En las quinielas políticas del socialismo español, el nombre de Salvador Illa empieza a sonar con fuerza como posible sustituto de Pedro Sánchez en caso de una eventual dimisión. El actual presidente de la Generalitat se ha consolidado como una figura de consenso dentro del PSOE gracias a su perfil calmado y a un discurso sereno que contrasta con la crispación habitual del panorama político. Para muchos dirigentes socialistas, Illa encarna una imagen de moderación y equilibrio que podría resultar atractiva en un relevo al frente del Gobierno central.
Sin embargo, esa fachada tranquila no debe ocultar una trayectoria marcada por sombras. Su paso por el Ministerio de Sanidad durante los meses más duros de la pandemia dejó una gestión caótica, criticada por expertos y ciudadanos. La falta de previsión, la escasez de material sanitario y la confusión en las medidas adoptadas son errores que aún pesan en la memoria colectiva. Pretender ahora proyectar a Illa como garante de solvencia política parece ignorar los fracasos de su etapa ministerial.

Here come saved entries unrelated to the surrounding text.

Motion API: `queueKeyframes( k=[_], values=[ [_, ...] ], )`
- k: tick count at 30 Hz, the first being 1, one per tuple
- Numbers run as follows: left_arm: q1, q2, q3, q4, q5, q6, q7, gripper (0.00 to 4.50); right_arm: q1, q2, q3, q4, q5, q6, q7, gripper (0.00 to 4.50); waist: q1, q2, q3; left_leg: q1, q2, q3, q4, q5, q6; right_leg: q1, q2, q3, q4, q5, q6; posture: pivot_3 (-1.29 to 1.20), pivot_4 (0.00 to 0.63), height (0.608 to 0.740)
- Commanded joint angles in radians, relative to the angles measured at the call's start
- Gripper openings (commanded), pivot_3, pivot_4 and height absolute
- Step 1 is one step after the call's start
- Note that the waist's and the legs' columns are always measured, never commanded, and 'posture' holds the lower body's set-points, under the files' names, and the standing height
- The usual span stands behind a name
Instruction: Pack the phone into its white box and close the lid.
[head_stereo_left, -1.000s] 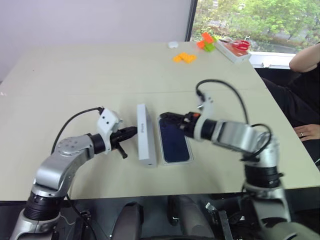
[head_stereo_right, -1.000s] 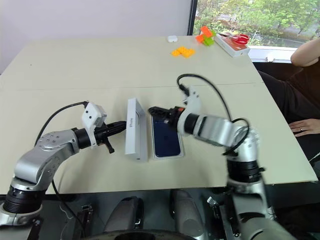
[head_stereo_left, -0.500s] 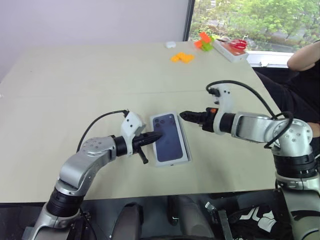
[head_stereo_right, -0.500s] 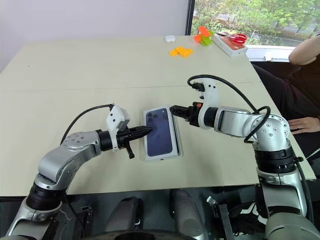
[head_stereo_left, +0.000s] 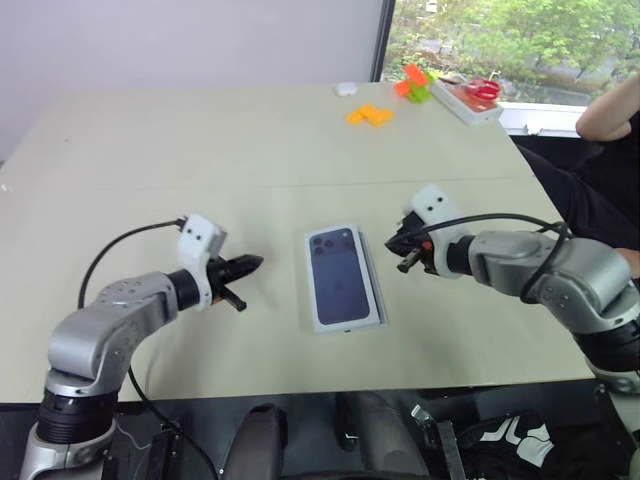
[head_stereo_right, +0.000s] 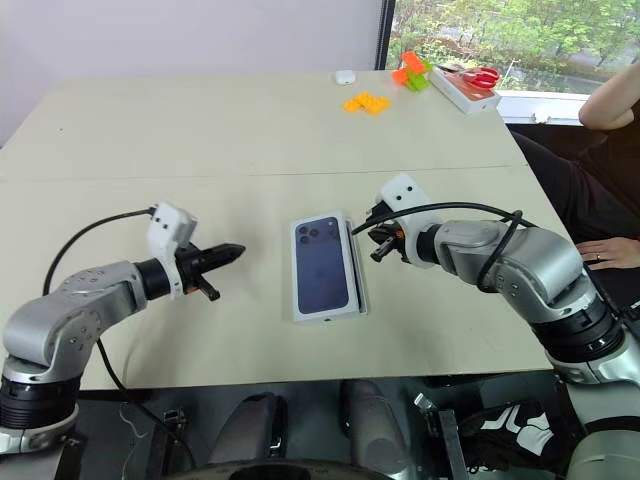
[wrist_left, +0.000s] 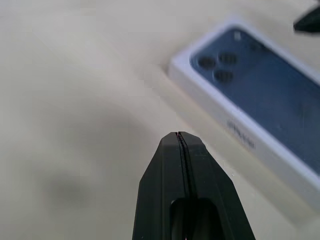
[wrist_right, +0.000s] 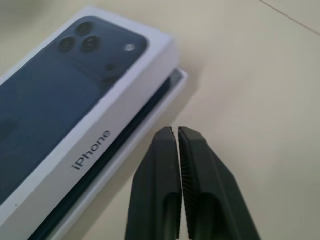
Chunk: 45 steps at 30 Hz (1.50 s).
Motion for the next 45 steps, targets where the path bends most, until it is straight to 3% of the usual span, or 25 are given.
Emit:
queueKeyframes(
  k=[1, 11, 19, 30, 45],
  values=[
    [-0.003, 0.017, -0.12, -0.045, 0.062, -0.022, -0.006, 0.0, 0.001, -0.015, 0.028, -0.048, -0.113, -0.028, 0.071, 0.02, 0.003, 0.0, 0.0, 0.0, 0.0, 0.0, 0.0, 0.0, 0.0, 0.0, 0.0, 0.0, 0.0, 0.0, 0.0, 0.0, 0.15, 0.74],
    [-0.069, -0.063, -0.227, -0.032, 0.095, -0.022, 0.016, 0.0, 0.042, 0.037, 0.028, -0.109, -0.221, 0.015, 0.17, 0.02, 0.017, 0.0, 0.0, 0.0, 0.0, 0.0, 0.0, 0.0, 0.0, 0.0, 0.001, 0.0, 0.001, 0.0, 0.0, 0.0, 0.15, 0.74],
    [-0.101, -0.153, -0.217, -0.038, 0.067, -0.01, 0.031, 0.0, 0.063, 0.053, 0.011, -0.141, -0.267, 0.046, 0.219, 0.02, 0.018, 0.0, 0.0, 0.0, 0.0, 0.0, 0.0, 0.0, 0.0, 0.0, 0.001, 0.0, 0.001, 0.0, 0.0, 0.0, 0.15, 0.74],
    [-0.106, -0.207, -0.196, -0.064, 0.043, 0.01, 0.035, 0.0, 0.084, 0.076, 0.001, -0.141, -0.318, 0.065, 0.248, 0.02, 0.019, 0.0, 0.0, 0.001, 0.0, 0.0, 0.001, 0.0, 0.0, 0.0, 0.001, 0.0, 0.001, 0.0, 0.0, 0.0, 0.15, 0.74],
    [-0.07, -0.134, -0.193, -0.062, 0.073, -0.006, 0.002, 0.0, 0.125, 0.057, -0.026, -0.155, -0.384, 0.05, 0.294, 0.02, 0.017, 0.0, 0.0, 0.001, 0.0, -0.001, 0.001, 0.0, 0.0, 0.001, 0.002, 0.0, 0.002, 0.001, 0.001, 0.0, 0.15, 0.74]
  ],
)
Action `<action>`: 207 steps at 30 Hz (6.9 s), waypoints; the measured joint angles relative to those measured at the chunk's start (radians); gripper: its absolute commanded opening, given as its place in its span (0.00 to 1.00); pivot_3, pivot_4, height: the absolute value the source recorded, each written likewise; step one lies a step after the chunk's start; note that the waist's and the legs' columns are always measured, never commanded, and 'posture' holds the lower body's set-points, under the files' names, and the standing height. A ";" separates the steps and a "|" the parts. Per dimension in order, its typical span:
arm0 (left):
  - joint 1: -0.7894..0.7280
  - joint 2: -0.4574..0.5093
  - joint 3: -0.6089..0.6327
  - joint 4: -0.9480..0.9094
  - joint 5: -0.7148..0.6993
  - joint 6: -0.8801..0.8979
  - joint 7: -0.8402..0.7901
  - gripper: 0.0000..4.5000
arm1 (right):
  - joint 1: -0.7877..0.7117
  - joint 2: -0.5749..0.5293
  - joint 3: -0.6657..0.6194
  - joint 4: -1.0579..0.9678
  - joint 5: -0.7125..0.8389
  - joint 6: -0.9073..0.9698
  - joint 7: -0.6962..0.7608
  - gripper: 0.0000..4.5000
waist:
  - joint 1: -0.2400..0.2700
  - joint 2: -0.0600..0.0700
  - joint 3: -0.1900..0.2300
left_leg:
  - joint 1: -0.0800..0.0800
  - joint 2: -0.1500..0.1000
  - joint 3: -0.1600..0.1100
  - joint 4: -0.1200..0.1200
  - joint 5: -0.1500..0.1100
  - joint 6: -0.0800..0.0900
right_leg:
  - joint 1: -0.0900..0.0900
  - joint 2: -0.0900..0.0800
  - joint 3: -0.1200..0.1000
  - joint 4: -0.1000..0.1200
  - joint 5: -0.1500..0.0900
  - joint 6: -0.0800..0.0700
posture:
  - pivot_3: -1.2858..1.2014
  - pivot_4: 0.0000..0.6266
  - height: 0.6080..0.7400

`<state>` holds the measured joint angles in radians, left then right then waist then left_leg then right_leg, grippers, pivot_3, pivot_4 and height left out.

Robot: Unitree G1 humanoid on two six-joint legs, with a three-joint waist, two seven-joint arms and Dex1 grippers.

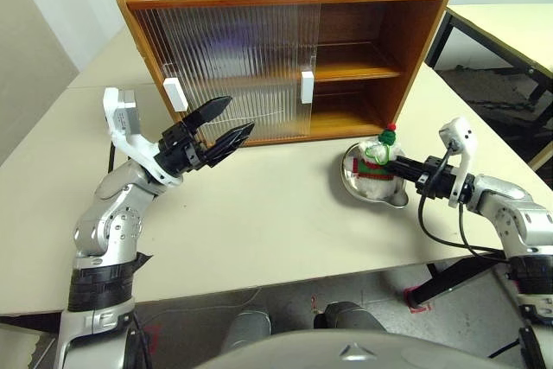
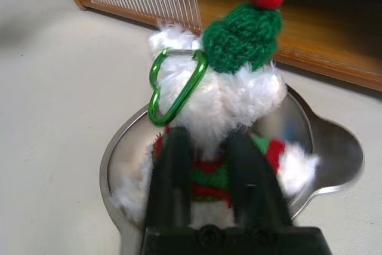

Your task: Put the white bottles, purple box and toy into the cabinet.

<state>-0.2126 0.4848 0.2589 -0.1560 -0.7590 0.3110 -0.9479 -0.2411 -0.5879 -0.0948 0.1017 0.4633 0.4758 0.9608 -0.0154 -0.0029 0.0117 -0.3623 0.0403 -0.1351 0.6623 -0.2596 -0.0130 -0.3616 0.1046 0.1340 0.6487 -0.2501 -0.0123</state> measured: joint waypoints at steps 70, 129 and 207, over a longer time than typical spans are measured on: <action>0.018 -0.033 -0.030 0.000 0.010 -0.015 0.002 1.00 | -0.860 0.160 -0.038 0.858 -0.198 -0.436 -0.108 0.01 | 0.002 0.002 0.001 | -0.003 0.005 -0.013 -0.004 0.000 0.000 | -0.007 0.000 -0.003 0.000 0.005 -0.005 | 0.52 0.00 1.00; 0.012 -0.047 -0.043 0.004 0.007 -0.017 0.003 1.00 | -0.601 0.144 -0.107 0.338 -0.091 -0.203 -0.186 0.99 | 0.009 0.002 0.000 | -0.015 0.012 -0.007 0.000 -0.001 -0.003 | -0.021 0.007 -0.009 0.001 0.021 -0.019 | 0.50 0.00 1.00; 0.045 0.005 -0.026 -0.034 -0.021 0.011 0.015 1.00 | 0.052 -0.051 -0.296 0.449 0.477 0.868 0.010 0.99 | -0.002 -0.021 0.007 | 0.002 -0.006 -0.008 0.000 -0.012 -0.007 | 0.007 0.001 0.011 0.000 -0.015 -0.001 | 0.52 0.04 1.00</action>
<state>-0.1680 0.4899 0.2332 -0.1899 -0.7796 0.3218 -0.9330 -0.1893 -0.6388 -0.3905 0.5506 0.9406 1.3438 0.9704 -0.0172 -0.0239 0.0190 -0.3604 0.0340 -0.1429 0.6627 -0.2720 -0.0195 -0.3544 0.1058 0.1450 0.6488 -0.2651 -0.0129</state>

Más allá de su perfil personal, Illa arrastra otro lastre que compromete seriamente su credibilidad: su absoluta sumisión al separatismo catalán. Como presidente de la Generalitat, ha optado por complacer a ERC y Junts en cuestiones clave, especialmente en materia lingüística. Ha defendido sin fisuras la inmersión obligatoria en catalán en las escuelas, desoyendo las demandas de familias que reclaman una educación bilingüe en igualdad de condiciones. Ese seguidismo debilita su posición como dirigente nacional capaz de representar a todos los españoles.
Resulta paradójico que dentro del socialismo se valore a Illa como un líder de consenso cuando su política en Cataluña se ha basado en aceptar las reglas del independentismo. Si en la comunidad autónoma ha renunciado a plantar cara al nacionalismo, ¿qué garantías ofrece para defender en Madrid un proyecto de país plural e inclusivo? Su gestión actual refleja más pragmatismo táctico que convicción democrática. Su visita a un prófugo de la justicia, Carles Puigdemont, así lo demuestra.
Los defensores de su figura insisten en que Illa transmite calma y ofrece una imagen sosegada en contraste con el desgaste que acumula Pedro Sánchez. No obstante, un líder no se mide solo por su tono moderado, sino por su capacidad de tomar decisiones firmes. Y hasta ahora, el socialista catalán ha demostrado más docilidad ante sus socios de gobierno que determinación para marcar una línea propia.
Convertir a Illa en el sucesor natural de Sánchez implicaría reforzar la estrategia de cesiones continuas al independentismo. El riesgo es evidente: debilitar aún más la cohesión del país en un momento de máxima tensión institucional. Tampoco conviene olvidar que la proyección nacional de Illa sigue siendo limitada. Su popularidad se circunscribe a Cataluña y a ciertos sectores del PSOE, pero carece del carisma y la contundencia necesarios para liderar el Gobierno de España en un contexto tan complejo como el actual.